▶ Problem
Write out the records below once more, exactly and completely.

Start of Data

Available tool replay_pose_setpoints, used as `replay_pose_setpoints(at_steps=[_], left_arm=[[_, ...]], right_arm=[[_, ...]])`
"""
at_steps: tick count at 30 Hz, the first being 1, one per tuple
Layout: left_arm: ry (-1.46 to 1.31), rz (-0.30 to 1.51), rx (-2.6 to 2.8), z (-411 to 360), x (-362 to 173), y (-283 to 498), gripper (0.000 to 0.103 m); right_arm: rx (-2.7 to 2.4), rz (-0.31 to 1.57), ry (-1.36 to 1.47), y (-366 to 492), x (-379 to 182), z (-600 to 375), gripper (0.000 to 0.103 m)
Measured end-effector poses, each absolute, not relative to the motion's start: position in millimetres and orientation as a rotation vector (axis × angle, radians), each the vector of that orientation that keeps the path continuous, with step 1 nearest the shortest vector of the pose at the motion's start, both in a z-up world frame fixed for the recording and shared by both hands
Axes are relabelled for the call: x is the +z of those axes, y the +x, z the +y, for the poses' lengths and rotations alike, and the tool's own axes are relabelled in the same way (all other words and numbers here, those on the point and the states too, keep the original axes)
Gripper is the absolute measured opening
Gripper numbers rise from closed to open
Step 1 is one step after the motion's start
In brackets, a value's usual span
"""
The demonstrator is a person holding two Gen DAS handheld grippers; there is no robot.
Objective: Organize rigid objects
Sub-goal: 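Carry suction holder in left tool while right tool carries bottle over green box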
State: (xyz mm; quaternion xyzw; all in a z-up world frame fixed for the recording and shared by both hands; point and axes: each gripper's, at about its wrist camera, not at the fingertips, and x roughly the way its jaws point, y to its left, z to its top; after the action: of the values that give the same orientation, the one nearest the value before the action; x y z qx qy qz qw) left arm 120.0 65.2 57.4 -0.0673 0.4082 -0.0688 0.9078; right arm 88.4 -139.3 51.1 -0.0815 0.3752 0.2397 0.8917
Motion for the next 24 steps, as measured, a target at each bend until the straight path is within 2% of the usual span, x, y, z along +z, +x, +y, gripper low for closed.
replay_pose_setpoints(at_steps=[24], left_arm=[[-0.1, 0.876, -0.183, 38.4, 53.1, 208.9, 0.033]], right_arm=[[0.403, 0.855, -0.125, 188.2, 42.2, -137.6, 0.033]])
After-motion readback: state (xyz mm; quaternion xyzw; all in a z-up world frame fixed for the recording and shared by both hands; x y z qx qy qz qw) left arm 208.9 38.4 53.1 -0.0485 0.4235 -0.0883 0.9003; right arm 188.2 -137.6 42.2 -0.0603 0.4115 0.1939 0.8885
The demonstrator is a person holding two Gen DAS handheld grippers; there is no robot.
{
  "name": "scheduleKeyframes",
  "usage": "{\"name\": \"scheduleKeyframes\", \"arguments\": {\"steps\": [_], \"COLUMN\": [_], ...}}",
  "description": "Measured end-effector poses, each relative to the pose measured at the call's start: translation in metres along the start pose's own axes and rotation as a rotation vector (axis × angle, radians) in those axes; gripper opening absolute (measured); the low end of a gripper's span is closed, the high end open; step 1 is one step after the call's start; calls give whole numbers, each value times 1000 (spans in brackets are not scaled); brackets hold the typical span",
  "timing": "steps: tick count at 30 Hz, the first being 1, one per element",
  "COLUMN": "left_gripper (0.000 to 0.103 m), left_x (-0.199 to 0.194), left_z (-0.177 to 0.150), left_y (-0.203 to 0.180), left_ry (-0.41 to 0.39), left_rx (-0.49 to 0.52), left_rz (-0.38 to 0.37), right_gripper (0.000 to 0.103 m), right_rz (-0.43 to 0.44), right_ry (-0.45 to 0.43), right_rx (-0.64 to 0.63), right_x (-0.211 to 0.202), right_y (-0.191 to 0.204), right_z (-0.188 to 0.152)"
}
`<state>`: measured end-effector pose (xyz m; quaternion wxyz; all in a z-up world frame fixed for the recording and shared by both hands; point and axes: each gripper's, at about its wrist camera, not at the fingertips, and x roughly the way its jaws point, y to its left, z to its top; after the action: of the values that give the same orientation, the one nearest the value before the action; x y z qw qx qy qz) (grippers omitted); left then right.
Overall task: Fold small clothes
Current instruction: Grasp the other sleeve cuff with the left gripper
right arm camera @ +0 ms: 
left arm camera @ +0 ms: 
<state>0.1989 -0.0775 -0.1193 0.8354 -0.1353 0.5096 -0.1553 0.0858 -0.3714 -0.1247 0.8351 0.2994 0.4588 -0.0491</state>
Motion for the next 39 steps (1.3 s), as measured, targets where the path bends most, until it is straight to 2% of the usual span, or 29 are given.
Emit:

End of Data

▶ Result of this exercise
Available tool replay_pose_setpoints, used as `replay_pose_setpoints(at_steps=[_], left_arm=[[_, ...]], right_arm=[[_, ...]])`
"""
at_steps: tick count at 30 Hz, the first being 1, one per tuple
Layout: left_arm: ry (-1.46 to 1.31), rz (-0.30 to 1.51), rx (-2.6 to 2.8), z (-411 to 360), x (-362 to 173), y (-283 to 498), gripper (0.000 to 0.103 m); right_arm: rx (-2.7 to 2.4), rz (-0.31 to 1.57), ry (-1.36 to 1.47), y (-366 to 492), x (-379 to 182), z (-600 to 375), gripper (0.000 to 0.103 m)
Measured end-effector poses, each absolute, not relative to the motion's start: position in millimetres and orientation as a rotation vector (axis × angle, radians), each the vector of that orientation that keeps the path continuous, with step 1 nearest the shortest vector of the pose at the motion's start, both in a z-up world frame fixed for the recording and shared by both hands
Axes are relabelled for the call: x is the +z of those axes, y the +x, z the +y, for the poses' lengths and rotations alike, and the tool's own axes are relabelled in the same way (all other words and numbers here, those on the point and the states too, keep the original axes)
Gripper is the absolute measured opening
Gripper numbers rise from closed to open
Step 1 is one step after the motion's start
In brackets, a value's usual span
"""
The demonstrator is a person holding two Gen DAS handheld grippers; there is no robot.
Objective: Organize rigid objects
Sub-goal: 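Carry suction holder in left tool while right tool carries bottle over green box
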State: (xyz mm; quaternion xyzw; all in a z-up world frame fixed for the recording and shared by both hands; point and axes: each gripper's, at about its wrist camera, not at the fingertips, and x roughly the way its jaws point, y to its left, z to its top; after the action: of the values that give the same orientation, the one nearest the value before the action; x y z qx qy qz qw) left arm 120.0 65.2 57.4 -0.0673 0.4082 -0.0688 0.9078; right arm 88.4 -139.3 51.1 -0.0815 0.3752 0.2397 0.8917
Motion for the next 24 steps, as measured, a target at each bend until the straight path is within 2% of the usual span, x, y, z along +z, +x, +y, gripper low for closed.
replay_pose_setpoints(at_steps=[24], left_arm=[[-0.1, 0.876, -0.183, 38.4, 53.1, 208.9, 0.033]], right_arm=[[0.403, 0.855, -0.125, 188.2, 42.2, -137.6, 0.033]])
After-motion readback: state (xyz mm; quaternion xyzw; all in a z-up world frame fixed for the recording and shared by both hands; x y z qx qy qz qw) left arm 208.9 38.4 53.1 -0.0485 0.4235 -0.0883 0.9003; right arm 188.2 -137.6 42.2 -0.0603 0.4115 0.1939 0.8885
The demonstrator is a person holding two Gen DAS handheld grippers; there is no robot.
{
  "name": "scheduleKeyframes",
  "usage": "{\"name\": \"scheduleKeyframes\", \"arguments\": {\"steps\": [_], \"COLUMN\": [_], ...}}",
  "description": "Measured end-effector poses, each relative to the pose measured at the call's start: translation in metres along the start pose's own axes and rotation as a rotation vector (axis × angle, radians) in those axes; gripper opening absolute (measured); the low end of a gripper's span is closed, the high end open; step 1 is one step after the call's start; calls give whole numbers, each value times 1000 (spans in brackets are not scaled); brackets hold the typical span",
  "timing": "steps: tick count at 30 Hz, the first being 1, one per element",
  "COLUMN": "left_gripper (0.000 to 0.103 m), left_x (-0.199 to 0.194), left_z (-0.177 to 0.150), left_y (-0.203 to 0.180), left_ry (-0.41 to 0.39), left_rx (-0.49 to 0.52), left_rz (-0.38 to 0.37), right_gripper (0.000 to 0.103 m), right_rz (-0.43 to 0.44), right_ry (-0.45 to 0.43), right_rx (-0.64 to 0.63), right_x (-0.211 to 0.202), right_y (-0.191 to 0.204), right_z (-0.188 to 0.152)"
}
`<state>`: measured end-effector pose (xyz m; quaternion wxyz; all in a z-up world frame fixed for the recording and shared by both hands; point and axes: each gripper's, at about its wrist camera, not at the fingertips, and x roughly the way its jaws point, y to its left, z to its top; after the action: of the values that give the same orientation, the one nearest the value before the action; x y z qw qx qy qz) (grippers omitted); left then right.
Overall task: Fold small clothes
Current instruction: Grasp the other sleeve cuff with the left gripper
right arm camera @ +0 ms: 
left arm camera @ +0 ms: 
<state>0.1989 -0.0775 -0.1193 0.8354 -0.1353 0.5096 -0.1553 0.0858 -0.3714 -0.1247 0.8351 0.2994 0.4588 -0.0491</state>
Motion for the next 39 steps (1.3 s), as measured, targets where the path bends most, until it is straight to 2% of the usual span, or 29 are given.
Emit:

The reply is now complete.